### [Work to be completed]
What you return should be the full listing, word for word, without a single image.

### [Task material]
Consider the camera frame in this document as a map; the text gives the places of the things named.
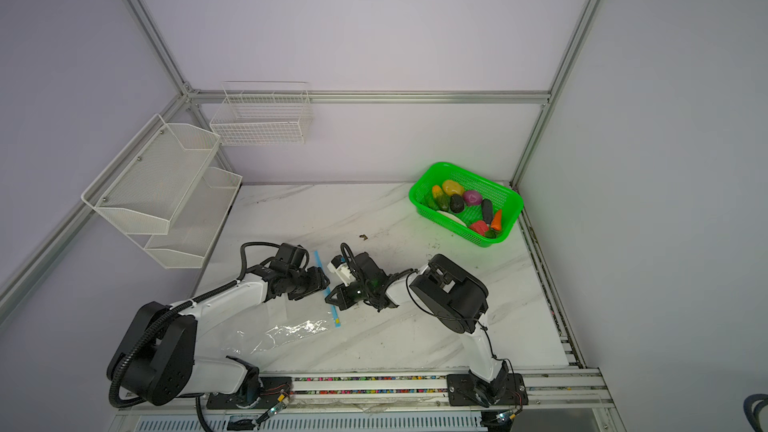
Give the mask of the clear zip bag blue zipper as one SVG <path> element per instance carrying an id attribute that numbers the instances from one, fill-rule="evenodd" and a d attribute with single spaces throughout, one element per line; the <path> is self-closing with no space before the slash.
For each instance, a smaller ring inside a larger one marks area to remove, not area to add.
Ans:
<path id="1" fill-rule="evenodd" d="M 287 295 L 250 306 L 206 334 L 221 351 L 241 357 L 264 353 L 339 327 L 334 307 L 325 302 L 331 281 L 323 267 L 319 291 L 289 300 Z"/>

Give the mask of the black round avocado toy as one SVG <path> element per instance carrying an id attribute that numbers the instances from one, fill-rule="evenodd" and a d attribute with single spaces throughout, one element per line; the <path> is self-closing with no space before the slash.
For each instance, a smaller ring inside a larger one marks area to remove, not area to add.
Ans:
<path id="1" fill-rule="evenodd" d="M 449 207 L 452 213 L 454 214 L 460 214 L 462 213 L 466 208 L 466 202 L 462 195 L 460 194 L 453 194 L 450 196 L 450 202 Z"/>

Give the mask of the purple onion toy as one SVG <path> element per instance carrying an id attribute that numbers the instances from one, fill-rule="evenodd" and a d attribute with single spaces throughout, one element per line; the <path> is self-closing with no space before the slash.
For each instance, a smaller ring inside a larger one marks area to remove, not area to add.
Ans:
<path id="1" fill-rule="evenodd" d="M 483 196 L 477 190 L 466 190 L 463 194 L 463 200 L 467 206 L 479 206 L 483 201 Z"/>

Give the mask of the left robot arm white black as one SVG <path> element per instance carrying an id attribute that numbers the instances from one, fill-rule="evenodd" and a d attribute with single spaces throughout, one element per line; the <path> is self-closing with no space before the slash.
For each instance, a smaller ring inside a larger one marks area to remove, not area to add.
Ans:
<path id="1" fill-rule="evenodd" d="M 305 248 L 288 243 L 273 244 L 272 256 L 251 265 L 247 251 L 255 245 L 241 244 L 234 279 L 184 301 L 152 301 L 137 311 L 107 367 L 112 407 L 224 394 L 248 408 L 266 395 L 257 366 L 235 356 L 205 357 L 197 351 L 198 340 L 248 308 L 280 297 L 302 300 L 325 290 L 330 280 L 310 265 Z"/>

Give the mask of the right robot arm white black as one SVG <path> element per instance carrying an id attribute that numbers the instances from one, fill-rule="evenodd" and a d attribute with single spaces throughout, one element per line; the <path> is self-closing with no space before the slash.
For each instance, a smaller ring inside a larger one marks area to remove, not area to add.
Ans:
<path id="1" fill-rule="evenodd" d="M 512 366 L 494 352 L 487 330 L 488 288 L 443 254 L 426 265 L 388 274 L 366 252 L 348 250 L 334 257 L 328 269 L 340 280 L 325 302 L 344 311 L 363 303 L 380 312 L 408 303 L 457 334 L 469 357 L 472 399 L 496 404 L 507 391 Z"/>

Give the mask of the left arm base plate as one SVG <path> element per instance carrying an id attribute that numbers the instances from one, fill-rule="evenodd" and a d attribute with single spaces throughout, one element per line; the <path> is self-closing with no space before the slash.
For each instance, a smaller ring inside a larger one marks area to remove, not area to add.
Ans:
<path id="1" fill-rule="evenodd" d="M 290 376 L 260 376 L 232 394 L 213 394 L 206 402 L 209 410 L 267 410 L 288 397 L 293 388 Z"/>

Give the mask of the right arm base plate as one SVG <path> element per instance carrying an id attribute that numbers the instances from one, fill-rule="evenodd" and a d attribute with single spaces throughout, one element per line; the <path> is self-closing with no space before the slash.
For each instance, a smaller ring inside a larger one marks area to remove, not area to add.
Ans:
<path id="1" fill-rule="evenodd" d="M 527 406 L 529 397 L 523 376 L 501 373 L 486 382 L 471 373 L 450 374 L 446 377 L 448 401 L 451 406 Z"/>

### [Written response]
Consider the camera frame in this document as a map; the text gives the places of the things named.
Give the mask of the clear zip bag blue zipper as one SVG <path> element per instance carrying an id attribute that numbers the instances from one, fill-rule="evenodd" and a d attribute with single spaces throughout, one element per line; the <path> is self-closing with no space before the slash.
For each instance, a smaller ring inside a larger one marks area to remove, not area to add.
Ans:
<path id="1" fill-rule="evenodd" d="M 287 295 L 250 306 L 206 334 L 221 351 L 241 357 L 264 353 L 339 327 L 334 307 L 325 302 L 331 281 L 323 267 L 319 291 L 289 300 Z"/>

Give the mask of the black round avocado toy as one SVG <path> element per instance carrying an id attribute that numbers the instances from one, fill-rule="evenodd" and a d attribute with single spaces throughout, one element per line; the <path> is self-closing with no space before the slash.
For each instance, a smaller ring inside a larger one marks area to remove, not area to add.
Ans:
<path id="1" fill-rule="evenodd" d="M 449 207 L 452 213 L 454 214 L 460 214 L 462 213 L 466 208 L 466 202 L 462 195 L 460 194 L 453 194 L 450 196 L 450 202 Z"/>

Give the mask of the purple onion toy as one SVG <path> element per instance carrying an id attribute that numbers the instances from one, fill-rule="evenodd" and a d attribute with single spaces throughout, one element per line; the <path> is self-closing with no space before the slash.
For each instance, a smaller ring inside a larger one marks area to remove, not area to add.
Ans:
<path id="1" fill-rule="evenodd" d="M 483 196 L 477 190 L 466 190 L 463 194 L 463 200 L 467 206 L 479 206 L 483 201 Z"/>

Give the mask of the left robot arm white black as one SVG <path> element per instance carrying an id attribute that numbers the instances from one, fill-rule="evenodd" and a d attribute with single spaces throughout, one element per line; the <path> is self-closing with no space before the slash.
For each instance, a smaller ring inside a larger one marks area to remove, not area to add.
Ans:
<path id="1" fill-rule="evenodd" d="M 305 248 L 288 243 L 273 244 L 272 256 L 251 265 L 247 251 L 255 245 L 241 244 L 234 279 L 184 301 L 152 301 L 137 311 L 107 367 L 112 407 L 224 394 L 248 408 L 266 395 L 257 366 L 235 356 L 205 357 L 197 351 L 198 340 L 248 308 L 280 297 L 302 300 L 325 290 L 330 280 L 310 265 Z"/>

Give the mask of the right robot arm white black as one SVG <path> element per instance carrying an id attribute that numbers the instances from one, fill-rule="evenodd" and a d attribute with single spaces throughout, one element per line; the <path> is self-closing with no space before the slash.
For each instance, a smaller ring inside a larger one marks area to remove, not area to add.
Ans:
<path id="1" fill-rule="evenodd" d="M 512 366 L 494 352 L 487 330 L 488 288 L 443 254 L 426 265 L 388 274 L 366 252 L 348 250 L 334 257 L 328 269 L 340 280 L 325 302 L 344 311 L 363 303 L 380 312 L 408 303 L 457 334 L 469 357 L 472 399 L 496 404 L 507 391 Z"/>

Give the mask of the left arm base plate as one SVG <path> element per instance carrying an id attribute that numbers the instances from one, fill-rule="evenodd" and a d attribute with single spaces throughout, one element per line; the <path> is self-closing with no space before the slash.
For each instance, a smaller ring inside a larger one marks area to remove, not area to add.
Ans:
<path id="1" fill-rule="evenodd" d="M 290 376 L 260 376 L 232 394 L 213 394 L 206 402 L 209 410 L 267 410 L 288 397 L 293 388 Z"/>

Give the mask of the right arm base plate as one SVG <path> element per instance carrying an id attribute that numbers the instances from one, fill-rule="evenodd" and a d attribute with single spaces throughout, one element per line; the <path> is self-closing with no space before the slash.
For each instance, a smaller ring inside a larger one marks area to remove, not area to add.
Ans:
<path id="1" fill-rule="evenodd" d="M 527 406 L 529 397 L 523 376 L 501 373 L 486 382 L 471 373 L 450 374 L 446 377 L 448 401 L 451 406 Z"/>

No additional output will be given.